**TASK**
Please write the listing below out again exactly, leaving every picture behind.
Start of EXTRACTED INFORMATION
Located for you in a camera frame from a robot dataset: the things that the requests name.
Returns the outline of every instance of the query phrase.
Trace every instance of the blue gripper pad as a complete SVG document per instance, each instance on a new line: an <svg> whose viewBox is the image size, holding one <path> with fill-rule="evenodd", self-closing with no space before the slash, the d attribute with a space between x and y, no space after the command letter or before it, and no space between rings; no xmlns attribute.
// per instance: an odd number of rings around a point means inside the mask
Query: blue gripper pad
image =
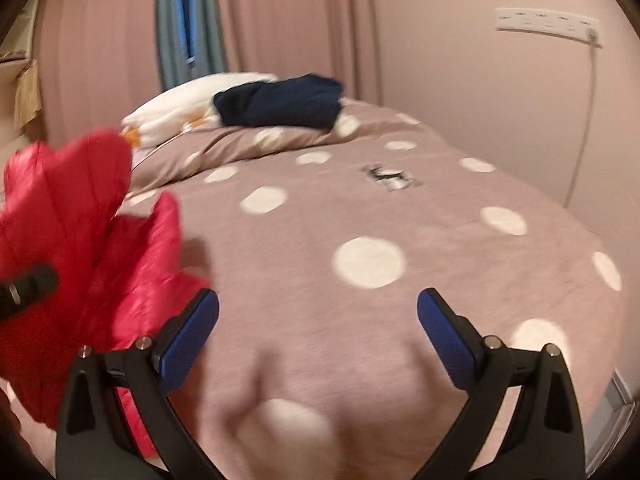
End of EXTRACTED INFORMATION
**RESPONSE**
Located for you in a camera frame from a robot dataset: the things that the requests name.
Returns the outline of every instance of the query phrase.
Trace every instance of the blue gripper pad as a complete SVG document per instance, each instance on a new line: an <svg> whose viewBox is the image size, holding one <path> with fill-rule="evenodd", self-closing with no space before the slash, the d attribute with a space between x and y, no space after the command letter or before it, and no space between rings; no xmlns attribute.
// per instance: an odd number of rings around a point means inside the mask
Query: blue gripper pad
image =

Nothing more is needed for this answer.